Publié le par L'informateur

Les Ecureuils juniors ont créé hier la sensation. Mieux, ils ont donné raison au chef de l’Etat, Boni Yayi, dont le gouvernement a pris, le mercredi 25 juillet dernier, une décision administrative pour surseoir à la passation de service entre Anjorin Moucharafou et Victorin Attolou. En prenant cette décision, le chef de l’Etat a évité une suspension du Bénin. Ce qui a  permis aux Ecureuils juniors de pouvoir jouer hier dimanche au stade Charles de Gaulle de Porto-Novo.

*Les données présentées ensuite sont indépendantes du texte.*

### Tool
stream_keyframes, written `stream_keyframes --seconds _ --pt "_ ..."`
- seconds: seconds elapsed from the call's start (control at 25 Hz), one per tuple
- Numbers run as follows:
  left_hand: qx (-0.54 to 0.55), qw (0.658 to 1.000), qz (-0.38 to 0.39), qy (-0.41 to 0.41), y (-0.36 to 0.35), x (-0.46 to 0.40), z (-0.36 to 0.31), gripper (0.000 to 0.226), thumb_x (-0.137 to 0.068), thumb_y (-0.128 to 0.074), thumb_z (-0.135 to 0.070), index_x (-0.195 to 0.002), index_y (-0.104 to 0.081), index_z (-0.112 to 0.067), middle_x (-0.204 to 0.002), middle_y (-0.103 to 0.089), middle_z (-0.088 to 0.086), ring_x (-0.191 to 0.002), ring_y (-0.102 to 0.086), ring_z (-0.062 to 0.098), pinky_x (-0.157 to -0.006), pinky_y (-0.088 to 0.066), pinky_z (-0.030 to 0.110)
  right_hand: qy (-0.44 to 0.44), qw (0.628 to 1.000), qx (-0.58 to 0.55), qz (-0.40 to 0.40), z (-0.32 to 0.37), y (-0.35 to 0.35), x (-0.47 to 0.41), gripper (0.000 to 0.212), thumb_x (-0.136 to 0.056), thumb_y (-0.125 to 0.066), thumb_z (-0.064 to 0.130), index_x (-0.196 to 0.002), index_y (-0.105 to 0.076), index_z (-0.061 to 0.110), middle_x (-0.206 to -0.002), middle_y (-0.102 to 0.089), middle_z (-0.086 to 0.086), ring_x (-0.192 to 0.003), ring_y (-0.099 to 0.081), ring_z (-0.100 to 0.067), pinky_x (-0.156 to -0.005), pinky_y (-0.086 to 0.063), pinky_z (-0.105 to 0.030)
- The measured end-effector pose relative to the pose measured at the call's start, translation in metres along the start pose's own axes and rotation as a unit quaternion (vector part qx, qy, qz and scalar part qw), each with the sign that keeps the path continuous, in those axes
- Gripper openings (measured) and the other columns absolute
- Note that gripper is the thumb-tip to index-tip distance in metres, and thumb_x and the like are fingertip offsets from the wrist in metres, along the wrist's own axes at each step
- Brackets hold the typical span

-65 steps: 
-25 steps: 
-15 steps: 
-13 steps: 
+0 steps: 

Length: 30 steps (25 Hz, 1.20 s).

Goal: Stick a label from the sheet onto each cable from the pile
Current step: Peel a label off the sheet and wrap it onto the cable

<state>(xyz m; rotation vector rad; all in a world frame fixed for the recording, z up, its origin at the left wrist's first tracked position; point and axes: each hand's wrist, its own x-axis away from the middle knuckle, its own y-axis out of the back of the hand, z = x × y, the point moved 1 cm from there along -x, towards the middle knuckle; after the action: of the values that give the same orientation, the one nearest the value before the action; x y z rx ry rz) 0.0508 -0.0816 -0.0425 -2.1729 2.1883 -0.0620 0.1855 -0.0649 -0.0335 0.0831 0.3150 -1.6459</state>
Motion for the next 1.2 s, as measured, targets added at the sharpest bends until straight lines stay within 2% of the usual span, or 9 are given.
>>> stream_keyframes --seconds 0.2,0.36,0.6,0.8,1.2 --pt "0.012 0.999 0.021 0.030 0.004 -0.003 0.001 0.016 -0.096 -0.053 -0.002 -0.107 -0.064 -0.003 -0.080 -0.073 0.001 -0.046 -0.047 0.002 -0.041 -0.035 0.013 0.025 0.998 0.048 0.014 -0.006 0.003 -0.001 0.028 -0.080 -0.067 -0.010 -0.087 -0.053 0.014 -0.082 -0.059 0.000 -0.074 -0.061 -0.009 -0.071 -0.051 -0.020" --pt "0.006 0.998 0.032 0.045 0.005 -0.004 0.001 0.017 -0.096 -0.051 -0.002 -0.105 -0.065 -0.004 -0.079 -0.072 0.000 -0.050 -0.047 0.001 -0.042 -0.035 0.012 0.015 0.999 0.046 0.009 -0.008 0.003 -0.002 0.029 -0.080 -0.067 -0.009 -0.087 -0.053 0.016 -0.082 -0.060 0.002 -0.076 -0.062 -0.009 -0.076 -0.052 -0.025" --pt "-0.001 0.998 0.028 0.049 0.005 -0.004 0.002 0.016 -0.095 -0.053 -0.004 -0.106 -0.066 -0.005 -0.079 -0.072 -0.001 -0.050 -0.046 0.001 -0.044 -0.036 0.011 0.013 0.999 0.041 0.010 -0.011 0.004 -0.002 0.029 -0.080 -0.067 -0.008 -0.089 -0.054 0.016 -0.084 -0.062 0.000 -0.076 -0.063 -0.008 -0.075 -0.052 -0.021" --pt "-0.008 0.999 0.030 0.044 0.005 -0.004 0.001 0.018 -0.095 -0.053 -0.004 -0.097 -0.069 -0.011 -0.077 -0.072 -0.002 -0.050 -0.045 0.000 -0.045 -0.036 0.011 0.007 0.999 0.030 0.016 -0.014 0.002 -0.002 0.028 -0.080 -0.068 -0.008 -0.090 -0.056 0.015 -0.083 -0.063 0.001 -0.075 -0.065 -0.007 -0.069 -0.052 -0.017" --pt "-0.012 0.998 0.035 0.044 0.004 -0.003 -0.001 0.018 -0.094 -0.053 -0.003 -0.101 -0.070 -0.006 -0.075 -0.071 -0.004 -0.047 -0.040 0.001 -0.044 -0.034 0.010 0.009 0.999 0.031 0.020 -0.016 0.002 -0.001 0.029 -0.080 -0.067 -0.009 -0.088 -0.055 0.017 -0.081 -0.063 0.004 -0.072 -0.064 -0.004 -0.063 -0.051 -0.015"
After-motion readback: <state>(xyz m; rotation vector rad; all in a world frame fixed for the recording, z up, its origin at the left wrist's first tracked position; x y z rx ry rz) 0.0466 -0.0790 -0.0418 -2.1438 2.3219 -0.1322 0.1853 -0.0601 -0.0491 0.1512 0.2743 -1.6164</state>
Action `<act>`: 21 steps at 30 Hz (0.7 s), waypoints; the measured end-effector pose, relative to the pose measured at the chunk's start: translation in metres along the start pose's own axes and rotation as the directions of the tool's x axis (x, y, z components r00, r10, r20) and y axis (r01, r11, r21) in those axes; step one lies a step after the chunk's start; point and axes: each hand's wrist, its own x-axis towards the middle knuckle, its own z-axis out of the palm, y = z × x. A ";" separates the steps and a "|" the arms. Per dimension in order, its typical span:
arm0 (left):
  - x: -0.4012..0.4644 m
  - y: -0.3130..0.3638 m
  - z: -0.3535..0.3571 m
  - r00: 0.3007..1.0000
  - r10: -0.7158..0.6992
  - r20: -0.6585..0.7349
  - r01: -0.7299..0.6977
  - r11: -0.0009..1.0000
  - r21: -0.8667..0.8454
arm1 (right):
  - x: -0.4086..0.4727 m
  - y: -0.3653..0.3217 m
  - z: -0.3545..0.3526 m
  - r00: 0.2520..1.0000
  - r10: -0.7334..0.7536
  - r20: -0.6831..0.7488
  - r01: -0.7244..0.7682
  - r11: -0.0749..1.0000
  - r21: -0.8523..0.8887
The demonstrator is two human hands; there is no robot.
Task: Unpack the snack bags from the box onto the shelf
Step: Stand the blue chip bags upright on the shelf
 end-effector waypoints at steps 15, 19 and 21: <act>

Et, pour ce match, les juniors ont fait honneur au chef de l’Etat. Ils ont choisi la meilleure manière de le remercier. Ils ont battu les Eléphanteaux de la Côte d’Ivoire par le score sans appel de 3-0. Une victoire historique qui donne donc raison au chef de l’Etat. Ce dernier en prenant sa décision avait, dit-il, pensé à la jeunesse béninoise, à la jeunesse footballistique béninoise. Il a raison. Le score lui a donné raison. Les joueurs lui ont donné raison. 

Le chef de l’Etat a donc eu raison de ne pas sacrifier ces jeunes footballeurs béninois qui le lui ont rendu en faisant honneur au drapeau béninois face aux Eléphanteaux. Ainsi, on peut dire que le chef de l’Etat a non seulement sauvé le football béninois d’une sanction évidente de la Fifa et de certains prédateurs, mais aussi la jeunesse  béninoise qui n’a autre activité et travail que le football. Par la même occasion, ces jeunes juniors  clouent le bec aux détracteurs du chef de l’Etat. Leur victoire sans appel  indique que, dans la crise qui secoue le football béninois, c’est bien le chef de l’Etat Boni Yayi qui a fait le bon choix. Victorien Attolou, Bernard Hounnouvi et autres ont manqué le coche. Ils sont passés à côté de l’intérêt national et de l’intérêt de la jeunesse béninoise. Leurs critiques et attaques contre le chef de l’Etat dans ce dossier tombent à l’eau vu les résultats probants auxquels les Ecureuils juniors sont parvenus en quelques jours de travail. Nul doute que dimanche prochain, à Abidjan, dans le cadre du match retour, ils confirmeront que le chef de l’Etat a eu raison en leur permettant de jouer.